Comcast Business Gateway NetGear CG3000DCR has killed VPN

I have a NetGear CG3000DCR advanced cable modem gateway for our business service with static IP. Since switching to Comcast from another provider we have lost VPN capacity... which seems a common problem with the CG30000DCR. I have spent an inordinate amount of time trying to restore VPN service, which is not in high demand but is needed. At this point, after trying every permutation of disabling firewalls, port management - everything possible to just run signals through to our Linksys wireless router and hence to the connected Macintosh server, I am desperate to do something to restore VPN, whether it means dumping the NetGrear, dumping Comcast; whatever it takes. Any hints?

Responses

Accepted Solution

VBSSP-RICH

Advocate

•

1.4K Messages

11 years ago

Hello Talabardio and welcome,

Could you provide some more detail regarding your internet-working configuration as follows:

1. How many Static IP do you have?

2. Please identify which devices you have your static IPs assigned to Linksys, Mac Server, etc.?

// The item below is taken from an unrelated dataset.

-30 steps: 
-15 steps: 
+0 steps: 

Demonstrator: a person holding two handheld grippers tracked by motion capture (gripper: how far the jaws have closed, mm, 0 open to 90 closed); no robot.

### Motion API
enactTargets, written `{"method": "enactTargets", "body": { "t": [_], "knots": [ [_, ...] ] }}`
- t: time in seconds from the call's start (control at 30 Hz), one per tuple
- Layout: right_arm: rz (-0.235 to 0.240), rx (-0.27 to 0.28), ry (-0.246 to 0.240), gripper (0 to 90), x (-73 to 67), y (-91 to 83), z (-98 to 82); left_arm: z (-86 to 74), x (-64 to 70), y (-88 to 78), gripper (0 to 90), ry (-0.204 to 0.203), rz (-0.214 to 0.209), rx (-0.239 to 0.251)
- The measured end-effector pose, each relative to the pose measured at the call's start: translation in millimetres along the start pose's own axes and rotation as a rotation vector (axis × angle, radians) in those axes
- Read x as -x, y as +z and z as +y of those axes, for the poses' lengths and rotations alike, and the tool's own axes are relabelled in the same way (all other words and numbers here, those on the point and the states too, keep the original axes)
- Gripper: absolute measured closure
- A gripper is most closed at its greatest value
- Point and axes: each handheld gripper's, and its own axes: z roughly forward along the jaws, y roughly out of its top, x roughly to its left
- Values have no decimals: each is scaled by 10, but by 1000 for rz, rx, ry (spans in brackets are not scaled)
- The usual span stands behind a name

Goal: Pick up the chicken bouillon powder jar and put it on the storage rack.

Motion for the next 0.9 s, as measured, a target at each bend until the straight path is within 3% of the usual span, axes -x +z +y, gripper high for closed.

3. Please provide all device intra-network connectivity?

4. What device is specifically supporting the VPN hardware and software facilities?

We have many Business Class customers using the NetGear 3000 for successful VPN implementation. I am highly confident if you share the above requested internetworking configuration, we can assist you.

Look for to hearing from you.

0

Accepted Solution

Talabardio

New problem solver

•

3 Messages

11 years ago

Hello RICH,

Thanks for your interest. My area of specialist knowledge is Macintosh computers, and not so much peripherals such as cable modem gateways. When I speak to my users, I have to be careful to communicate with them in terms that they understand. Along those lines, some of what you are asking is incomprehensible to me as I don't understand your terminology.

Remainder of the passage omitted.